● **Your instructions**: Exactly as written, copy the lines of the data below from the first through the one containing "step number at".

● **Records shown**:
--- START ---

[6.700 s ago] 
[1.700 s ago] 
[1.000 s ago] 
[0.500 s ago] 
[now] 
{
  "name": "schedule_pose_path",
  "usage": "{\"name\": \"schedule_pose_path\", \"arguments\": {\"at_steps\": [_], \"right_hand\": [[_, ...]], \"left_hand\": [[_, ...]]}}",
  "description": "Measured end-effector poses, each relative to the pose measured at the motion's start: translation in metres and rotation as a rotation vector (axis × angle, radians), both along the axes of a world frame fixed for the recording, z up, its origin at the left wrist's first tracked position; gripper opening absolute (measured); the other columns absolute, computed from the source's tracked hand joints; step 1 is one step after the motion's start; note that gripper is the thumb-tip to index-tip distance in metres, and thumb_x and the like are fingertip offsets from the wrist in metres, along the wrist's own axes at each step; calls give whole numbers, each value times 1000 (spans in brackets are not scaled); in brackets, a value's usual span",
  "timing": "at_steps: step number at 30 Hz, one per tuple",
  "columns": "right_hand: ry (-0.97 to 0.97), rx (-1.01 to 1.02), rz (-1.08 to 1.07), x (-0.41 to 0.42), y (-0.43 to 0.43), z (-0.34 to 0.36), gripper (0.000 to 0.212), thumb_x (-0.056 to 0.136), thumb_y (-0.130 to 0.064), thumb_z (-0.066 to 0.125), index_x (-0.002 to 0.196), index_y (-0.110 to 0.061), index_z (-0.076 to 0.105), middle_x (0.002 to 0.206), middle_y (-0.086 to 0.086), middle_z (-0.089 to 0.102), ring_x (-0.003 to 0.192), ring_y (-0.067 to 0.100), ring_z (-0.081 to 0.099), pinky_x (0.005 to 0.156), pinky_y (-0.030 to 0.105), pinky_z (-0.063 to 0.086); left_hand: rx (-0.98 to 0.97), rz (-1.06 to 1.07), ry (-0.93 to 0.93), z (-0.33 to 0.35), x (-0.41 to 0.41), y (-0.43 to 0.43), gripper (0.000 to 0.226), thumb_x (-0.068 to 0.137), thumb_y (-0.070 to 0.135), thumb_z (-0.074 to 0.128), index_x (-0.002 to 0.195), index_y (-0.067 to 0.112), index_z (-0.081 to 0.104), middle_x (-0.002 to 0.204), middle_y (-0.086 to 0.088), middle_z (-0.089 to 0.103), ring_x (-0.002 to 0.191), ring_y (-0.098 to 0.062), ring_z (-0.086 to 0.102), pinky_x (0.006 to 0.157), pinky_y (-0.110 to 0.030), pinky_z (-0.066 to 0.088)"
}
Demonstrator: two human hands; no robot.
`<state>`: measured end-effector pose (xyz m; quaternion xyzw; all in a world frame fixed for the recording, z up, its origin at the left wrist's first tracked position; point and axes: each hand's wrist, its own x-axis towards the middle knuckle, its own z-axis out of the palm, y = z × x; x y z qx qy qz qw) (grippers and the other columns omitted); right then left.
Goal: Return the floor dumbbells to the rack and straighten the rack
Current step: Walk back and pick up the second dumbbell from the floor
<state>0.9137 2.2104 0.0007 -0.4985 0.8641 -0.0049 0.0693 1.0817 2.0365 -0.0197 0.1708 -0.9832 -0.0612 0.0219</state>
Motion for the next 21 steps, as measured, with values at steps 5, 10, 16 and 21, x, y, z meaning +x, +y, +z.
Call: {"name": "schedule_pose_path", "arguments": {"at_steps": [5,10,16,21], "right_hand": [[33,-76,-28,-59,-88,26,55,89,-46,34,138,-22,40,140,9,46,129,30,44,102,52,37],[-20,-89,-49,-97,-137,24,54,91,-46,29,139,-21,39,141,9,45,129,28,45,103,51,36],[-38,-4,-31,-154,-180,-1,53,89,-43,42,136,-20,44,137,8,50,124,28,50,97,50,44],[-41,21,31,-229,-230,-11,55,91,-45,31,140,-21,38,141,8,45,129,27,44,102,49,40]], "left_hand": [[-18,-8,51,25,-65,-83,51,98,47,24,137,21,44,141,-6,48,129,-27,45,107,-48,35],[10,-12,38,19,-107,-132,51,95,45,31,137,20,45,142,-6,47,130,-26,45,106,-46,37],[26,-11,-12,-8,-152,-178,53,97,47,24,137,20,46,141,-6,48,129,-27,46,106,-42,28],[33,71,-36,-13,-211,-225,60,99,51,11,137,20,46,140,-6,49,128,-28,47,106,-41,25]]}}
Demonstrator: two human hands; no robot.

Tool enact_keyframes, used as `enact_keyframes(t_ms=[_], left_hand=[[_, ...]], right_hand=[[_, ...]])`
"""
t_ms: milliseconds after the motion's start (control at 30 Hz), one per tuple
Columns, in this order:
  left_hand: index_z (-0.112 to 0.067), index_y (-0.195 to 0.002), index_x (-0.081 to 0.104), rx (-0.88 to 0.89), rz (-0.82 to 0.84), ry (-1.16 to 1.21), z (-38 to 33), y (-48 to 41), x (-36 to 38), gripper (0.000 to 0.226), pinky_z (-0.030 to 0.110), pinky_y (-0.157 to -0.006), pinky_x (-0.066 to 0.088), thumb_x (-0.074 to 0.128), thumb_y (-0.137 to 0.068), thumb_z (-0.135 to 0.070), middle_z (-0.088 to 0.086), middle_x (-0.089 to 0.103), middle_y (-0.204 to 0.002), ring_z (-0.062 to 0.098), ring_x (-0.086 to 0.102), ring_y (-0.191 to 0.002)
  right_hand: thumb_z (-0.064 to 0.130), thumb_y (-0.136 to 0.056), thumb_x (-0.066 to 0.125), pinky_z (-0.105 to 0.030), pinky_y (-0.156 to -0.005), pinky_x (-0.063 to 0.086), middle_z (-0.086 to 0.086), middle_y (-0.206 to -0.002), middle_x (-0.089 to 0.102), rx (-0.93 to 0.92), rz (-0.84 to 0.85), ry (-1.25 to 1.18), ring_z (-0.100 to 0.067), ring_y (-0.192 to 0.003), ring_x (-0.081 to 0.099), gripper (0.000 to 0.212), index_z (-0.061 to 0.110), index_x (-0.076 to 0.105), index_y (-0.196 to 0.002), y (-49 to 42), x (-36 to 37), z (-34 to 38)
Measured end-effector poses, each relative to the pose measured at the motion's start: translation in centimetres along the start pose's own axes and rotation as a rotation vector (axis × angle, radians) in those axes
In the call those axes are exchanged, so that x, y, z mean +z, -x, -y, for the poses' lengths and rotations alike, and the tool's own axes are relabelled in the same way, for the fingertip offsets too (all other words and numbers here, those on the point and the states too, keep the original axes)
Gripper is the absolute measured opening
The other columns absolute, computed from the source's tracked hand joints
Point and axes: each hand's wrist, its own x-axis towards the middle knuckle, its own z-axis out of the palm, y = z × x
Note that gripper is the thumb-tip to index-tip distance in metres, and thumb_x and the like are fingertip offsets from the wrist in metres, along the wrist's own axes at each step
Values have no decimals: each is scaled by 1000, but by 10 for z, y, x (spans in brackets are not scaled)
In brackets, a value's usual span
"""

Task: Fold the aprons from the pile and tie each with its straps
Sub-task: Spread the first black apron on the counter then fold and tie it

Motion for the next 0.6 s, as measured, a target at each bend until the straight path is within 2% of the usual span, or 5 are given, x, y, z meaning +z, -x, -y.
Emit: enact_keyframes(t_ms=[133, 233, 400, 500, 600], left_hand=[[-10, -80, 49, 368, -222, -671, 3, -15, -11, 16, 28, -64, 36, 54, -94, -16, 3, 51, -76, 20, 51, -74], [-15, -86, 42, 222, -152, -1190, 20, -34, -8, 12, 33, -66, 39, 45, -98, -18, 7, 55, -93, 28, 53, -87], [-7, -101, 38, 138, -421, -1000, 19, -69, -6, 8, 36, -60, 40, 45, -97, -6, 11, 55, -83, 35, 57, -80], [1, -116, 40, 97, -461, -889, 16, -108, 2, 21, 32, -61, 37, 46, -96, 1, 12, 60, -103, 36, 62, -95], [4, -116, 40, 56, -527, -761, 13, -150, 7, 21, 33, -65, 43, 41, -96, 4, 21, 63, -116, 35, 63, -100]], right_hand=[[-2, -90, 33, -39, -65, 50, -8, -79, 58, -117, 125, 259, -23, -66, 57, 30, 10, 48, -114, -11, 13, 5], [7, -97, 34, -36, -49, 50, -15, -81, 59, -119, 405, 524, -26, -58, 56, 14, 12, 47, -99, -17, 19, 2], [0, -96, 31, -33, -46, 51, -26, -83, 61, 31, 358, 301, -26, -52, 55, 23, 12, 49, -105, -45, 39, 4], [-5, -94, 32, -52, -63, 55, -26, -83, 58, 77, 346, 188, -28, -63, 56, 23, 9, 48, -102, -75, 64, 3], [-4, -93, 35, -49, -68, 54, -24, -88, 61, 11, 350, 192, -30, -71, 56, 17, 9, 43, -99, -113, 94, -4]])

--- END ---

● **Answer box**:
[6.700 s ago] 
[1.700 s ago] 
[1.000 s ago] 
[0.500 s ago] 
[now] 
{
  "name": "schedule_pose_path",
  "usage": "{\"name\": \"schedule_pose_path\", \"arguments\": {\"at_steps\": [_], \"right_hand\": [[_, ...]], \"left_hand\": [[_, ...]]}}",
  "description": "Measured end-effector poses, each relative to the pose measured at the motion's start: translation in metres and rotation as a rotation vector (axis × angle, radians), both along the axes of a world frame fixed for the recording, z up, its origin at the left wrist's first tracked position; gripper opening absolute (measured); the other columns absolute, computed from the source's tracked hand joints; step 1 is one step after the motion's start; note that gripper is the thumb-tip to index-tip distance in metres, and thumb_x and the like are fingertip offsets from the wrist in metres, along the wrist's own axes at each step; calls give whole numbers, each value times 1000 (spans in brackets are not scaled); in brackets, a value's usual span",
  "timing": "at_steps: step number at 30 Hz, one per tuple",

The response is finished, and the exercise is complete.